Monday, October 27, 2014

81 Dash - New Backchanneling Tool

Are you familiar with backchanneling?

To “backchannel” is to use a digital forum to have an online conversation about a speaker, presentation, or topic. The conversation is synchronous allowing all users to talk in real-time. Traditionally, backchannels are hosted on various platforms including Today’s Meet, Class Commons, and now 81 Dash. With the growing popularity of social media, many conference developers have transitioned to using Twitter, along with a specific hashtag, to publicly share their learning and confer with colleagues. In the realm of classroom teaching, many teachers continue to use backchannel platforms, as opposed to social media accounts, as it gives all students access and eliminates the need for a personal social media account.

In the past, many teachers have used TodaysMeet as a tool for backchanneling.  Recently we have discovered a new backchanneling tool called 81 Dash that was developed by educators for educators.  

User Features: 81 Dash allows teachers to register for an account and quickly create rooms. Teachers can then name their room and decide when their room will expire.  Once in a room, participants can exchange messages like a chat room or share files.  Students can join your 81 Dash room by using the URL that was assigned to your room and then registering.  Students can register by creating their own 81 Dash login with an email or they can register as a guest without an email. Teachers also have the ability to manually create accounts for students by using the 81 Dash provided Excel sheet.  

Along with deciding when a room expires, teachers can also determine if a room is “Active” or “Locked.”  Active rooms allow teachers and students to post and interact, while locked rooms allow only the teacher to see the room and what people have posted.  Teachers also have the ability to delete student posts to better moderate the conversation.  As a teacher or a student, you can get a PDF transcript of the room’s conversation to save and refer back to later.

Happy Backchanelling!

Thursday, October 9, 2014

Using Google Forms in the Classroom

Google Forms is a Google tool that is part of our Google Apps for Education Suite that allows users to collect, organize, and analyze data quickly and easily.  Google Forms provides several templates to create polls, surveys, and/or quizzes in the classroom and beyond. You can even insert videos, add images, create your own theme, or have others collaborate on creating your form.

After creating the Google Form, the link can be shared with anyone to complete.  Responses to your form are automatically collected and organized in a Google Sheet for easy reading and sharing.

There are many ways that Google Forms can be used in the classroom.  Below are the ITF Team's favorite five!

1. Quick Formative Assessment
A Google Form can be created to gather quick, formative, data from your class.   Teacher's can include multiple choice, short answer, paragraph text, checkboxes, or choose from a list.  Data from the Google Form can be used for class discussions and to drive future lessons.

2.  Collect Parent or Student Data and Digital Work
Sending parents a Google Form to fill out at the beginning of the year is a great way to collect important information that you might need throughout the year. In the past, parents have often had to fill out several different back-to-school paper documents that the teacher ultimately has to organize and file throughout the year. By using a Google Form, parents can click on the Google Form link & simply fill out one survey with all of their contact information.  The teacher will then have all parent information in one digital document that can be accessed from anywhere at anytime.

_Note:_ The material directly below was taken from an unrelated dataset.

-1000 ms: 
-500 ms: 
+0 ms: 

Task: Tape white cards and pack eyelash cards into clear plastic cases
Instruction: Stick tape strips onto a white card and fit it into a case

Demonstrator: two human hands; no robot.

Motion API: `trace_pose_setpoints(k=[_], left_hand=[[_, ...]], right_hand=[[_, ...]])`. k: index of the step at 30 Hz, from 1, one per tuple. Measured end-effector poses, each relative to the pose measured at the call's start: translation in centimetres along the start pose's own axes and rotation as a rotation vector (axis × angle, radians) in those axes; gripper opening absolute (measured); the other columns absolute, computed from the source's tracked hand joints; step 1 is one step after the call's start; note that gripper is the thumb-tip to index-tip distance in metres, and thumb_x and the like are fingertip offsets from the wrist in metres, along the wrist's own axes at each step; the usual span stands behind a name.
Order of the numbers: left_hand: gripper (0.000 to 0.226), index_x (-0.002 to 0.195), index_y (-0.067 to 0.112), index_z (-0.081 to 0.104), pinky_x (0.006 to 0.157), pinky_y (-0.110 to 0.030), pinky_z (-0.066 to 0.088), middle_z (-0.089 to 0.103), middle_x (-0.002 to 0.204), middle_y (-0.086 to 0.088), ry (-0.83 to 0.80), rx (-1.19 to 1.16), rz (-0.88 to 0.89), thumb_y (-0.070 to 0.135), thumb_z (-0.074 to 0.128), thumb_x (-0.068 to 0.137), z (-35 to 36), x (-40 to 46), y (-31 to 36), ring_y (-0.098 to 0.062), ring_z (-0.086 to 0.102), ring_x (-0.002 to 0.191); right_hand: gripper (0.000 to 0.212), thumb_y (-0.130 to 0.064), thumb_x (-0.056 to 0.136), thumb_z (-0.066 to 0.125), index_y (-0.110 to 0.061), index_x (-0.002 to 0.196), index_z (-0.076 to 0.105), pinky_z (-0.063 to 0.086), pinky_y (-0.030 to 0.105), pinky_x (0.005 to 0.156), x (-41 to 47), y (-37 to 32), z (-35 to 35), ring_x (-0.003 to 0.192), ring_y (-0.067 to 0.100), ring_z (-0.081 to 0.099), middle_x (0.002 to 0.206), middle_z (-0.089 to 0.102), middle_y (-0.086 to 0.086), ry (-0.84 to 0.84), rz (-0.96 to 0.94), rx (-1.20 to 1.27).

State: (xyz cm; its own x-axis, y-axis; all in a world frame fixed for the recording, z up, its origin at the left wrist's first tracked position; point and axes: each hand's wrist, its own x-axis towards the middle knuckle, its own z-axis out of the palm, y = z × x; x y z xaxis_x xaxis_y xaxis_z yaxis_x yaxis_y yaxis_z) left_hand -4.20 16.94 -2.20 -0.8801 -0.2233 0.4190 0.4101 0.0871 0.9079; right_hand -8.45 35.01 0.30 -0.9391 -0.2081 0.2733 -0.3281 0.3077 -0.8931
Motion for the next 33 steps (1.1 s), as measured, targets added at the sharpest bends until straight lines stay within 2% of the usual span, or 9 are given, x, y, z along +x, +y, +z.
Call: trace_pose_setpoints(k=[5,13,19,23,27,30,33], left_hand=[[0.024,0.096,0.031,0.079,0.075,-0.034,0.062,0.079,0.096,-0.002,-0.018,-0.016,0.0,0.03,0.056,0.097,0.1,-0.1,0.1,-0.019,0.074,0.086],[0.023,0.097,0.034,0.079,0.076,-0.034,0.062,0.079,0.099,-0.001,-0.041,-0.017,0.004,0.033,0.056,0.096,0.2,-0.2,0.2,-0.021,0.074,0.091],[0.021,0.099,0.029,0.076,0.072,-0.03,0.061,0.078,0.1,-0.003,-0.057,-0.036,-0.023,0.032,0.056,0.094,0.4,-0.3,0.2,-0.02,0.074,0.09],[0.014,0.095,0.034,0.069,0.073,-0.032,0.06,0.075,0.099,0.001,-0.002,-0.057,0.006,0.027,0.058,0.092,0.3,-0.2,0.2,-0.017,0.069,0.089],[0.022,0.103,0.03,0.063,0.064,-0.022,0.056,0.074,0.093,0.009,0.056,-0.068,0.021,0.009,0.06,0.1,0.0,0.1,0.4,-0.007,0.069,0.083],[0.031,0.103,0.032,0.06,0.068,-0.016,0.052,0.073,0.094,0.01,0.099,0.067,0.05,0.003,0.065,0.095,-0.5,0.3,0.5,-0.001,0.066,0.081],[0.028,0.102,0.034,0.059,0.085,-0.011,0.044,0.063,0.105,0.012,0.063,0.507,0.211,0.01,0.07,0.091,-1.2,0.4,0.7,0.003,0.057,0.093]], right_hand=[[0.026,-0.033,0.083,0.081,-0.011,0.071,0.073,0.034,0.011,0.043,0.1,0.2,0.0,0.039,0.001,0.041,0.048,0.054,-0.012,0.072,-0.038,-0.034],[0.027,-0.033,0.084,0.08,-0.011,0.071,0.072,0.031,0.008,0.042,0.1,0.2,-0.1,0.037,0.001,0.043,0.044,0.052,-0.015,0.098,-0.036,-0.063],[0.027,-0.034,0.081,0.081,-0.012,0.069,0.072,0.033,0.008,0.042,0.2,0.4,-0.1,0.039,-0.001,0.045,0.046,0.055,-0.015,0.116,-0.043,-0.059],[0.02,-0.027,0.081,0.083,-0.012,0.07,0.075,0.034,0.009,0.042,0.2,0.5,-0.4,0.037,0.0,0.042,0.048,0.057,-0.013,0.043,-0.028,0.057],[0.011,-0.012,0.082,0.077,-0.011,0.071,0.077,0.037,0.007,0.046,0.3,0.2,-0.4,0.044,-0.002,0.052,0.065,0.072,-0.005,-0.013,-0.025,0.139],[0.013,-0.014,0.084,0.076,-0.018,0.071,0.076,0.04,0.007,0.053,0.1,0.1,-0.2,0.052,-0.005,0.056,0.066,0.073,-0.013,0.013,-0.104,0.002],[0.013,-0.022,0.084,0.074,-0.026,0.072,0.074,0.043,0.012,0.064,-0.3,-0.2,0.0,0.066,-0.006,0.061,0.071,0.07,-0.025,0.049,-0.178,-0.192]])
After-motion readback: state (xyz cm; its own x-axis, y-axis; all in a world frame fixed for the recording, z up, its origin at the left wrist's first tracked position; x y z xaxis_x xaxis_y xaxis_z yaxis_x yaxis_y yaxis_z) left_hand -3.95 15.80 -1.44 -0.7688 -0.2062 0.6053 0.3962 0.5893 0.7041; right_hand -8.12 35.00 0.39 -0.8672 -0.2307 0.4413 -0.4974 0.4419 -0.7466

Keeping and organizing students' digital work can sometimes be overwhelming.  Teachers inevitably have an email inbox full of links that have to be sorted and opened individually. Instead of asking students to email the links to various digital projects throughout the year, teachers can use a Google Form to collect all of the links to student work. Students can fill out the form with their name, hour, and also the share link from any online work they have created.  Once the data is collected on the Google Sheet, the teacher can filter by name, hour, or link to the project. The teacher can even share the Google Sheet with students, parents, or others so everyone has an opportunity to see all students' work.

3. Exit Slip
Google Forms can be utilized as a quick and easy way to create and administer an exit slip. While Forms are not extremely efficient for lengthy quizzes, they can be exceptionally useful when gathering a few quick pieces of data on an exit slip. Best practice would be to create new forms and require the user to sign-in as well as collect the respondent’s username (both can be selected at the top under “form settings”). Then request that the student enter his or her first name, last name and follow-up with your question fields. Then, post the link to the assessment in your Brightspace course or on your classroom website. 

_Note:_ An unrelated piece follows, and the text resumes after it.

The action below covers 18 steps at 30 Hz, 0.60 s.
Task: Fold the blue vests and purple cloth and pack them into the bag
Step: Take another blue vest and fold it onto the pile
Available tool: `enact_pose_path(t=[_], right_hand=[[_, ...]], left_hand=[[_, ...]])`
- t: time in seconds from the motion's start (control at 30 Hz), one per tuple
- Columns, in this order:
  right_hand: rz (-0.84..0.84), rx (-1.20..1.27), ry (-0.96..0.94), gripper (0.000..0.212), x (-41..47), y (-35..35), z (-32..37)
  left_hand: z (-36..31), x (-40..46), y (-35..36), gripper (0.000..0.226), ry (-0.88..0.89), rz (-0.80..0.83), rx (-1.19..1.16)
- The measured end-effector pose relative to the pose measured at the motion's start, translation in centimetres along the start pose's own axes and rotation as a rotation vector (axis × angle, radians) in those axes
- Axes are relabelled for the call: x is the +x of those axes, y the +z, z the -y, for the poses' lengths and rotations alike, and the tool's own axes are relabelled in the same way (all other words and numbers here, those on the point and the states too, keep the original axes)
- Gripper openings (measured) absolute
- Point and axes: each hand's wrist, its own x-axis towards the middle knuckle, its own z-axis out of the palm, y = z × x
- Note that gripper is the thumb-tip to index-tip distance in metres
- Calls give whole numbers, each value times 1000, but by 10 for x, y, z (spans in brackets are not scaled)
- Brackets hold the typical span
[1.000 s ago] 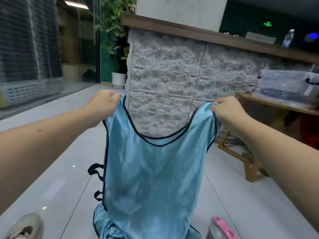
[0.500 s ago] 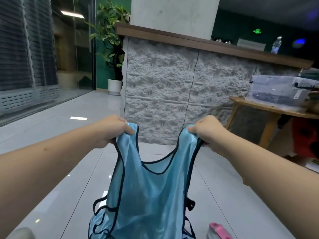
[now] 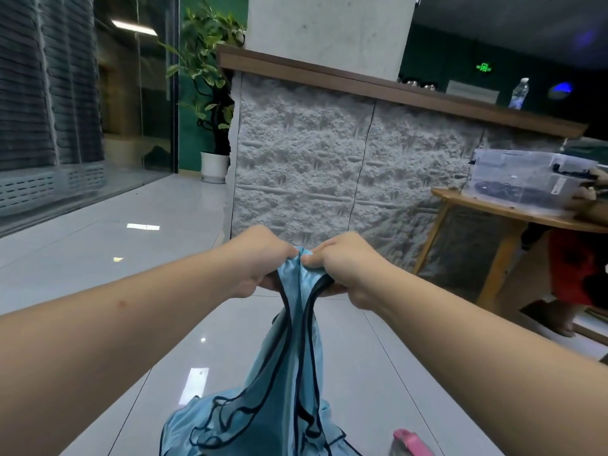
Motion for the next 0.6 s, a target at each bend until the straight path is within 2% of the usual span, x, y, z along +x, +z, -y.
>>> enact_pose_path(t=[0.07, 0.13, 0.2, 0.27, 0.33, 0.4, 0.43, 0.6], right_hand=[[9, -24, -14, 23, 1, 1, 1], [19, -56, -26, 38, 1, 1, 4], [34, -88, -25, 53, -1, -1, 6], [54, -87, -28, 57, -6, -4, 8], [83, -34, -25, 46, -8, -8, 9], [125, 8, -26, 18, -10, -14, 11], [136, 3, -29, 11, -11, -17, 12], [75, -146, -49, 2, -8, -21, 13]], left_hand=[[-4, -7, 5, 25, 4, 29, -21], [-9, -13, 8, 45, -39, 120, -97], [-16, -16, 9, 72, -118, 311, -195], [-22, -17, 7, 99, -183, 496, -295], [-26, -19, 4, 117, -216, 615, -389], [-29, -23, 0, 124, -212, 688, -417], [-30, -25, -1, 124, -203, 718, -409], [-32, -32, 5, 114, -164, 785, -362]])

4. Students Collecting Data
Students can create and send out Google Forms to collect data in various subject areas for various projects.  This is a fast and accurate way to collect data simply by attaching the link to an email, a website or even social media.  Students can even work collaboratively to create the form by going to “File” and “Email Collaborators”.  

5. Sign-Up Sheet for Clubs, Sports, or Events
Teachers can easily use a Google Form to have student sign-up for a club, sport, or event.  By using a Google Form, teachers can set a specific date range for when the Form is available.  Student can sign-up at home or by using their phone on their own time. Teachers can easily see who is signed-up, schedule times, and organize the data within the Google Sheet to move forward!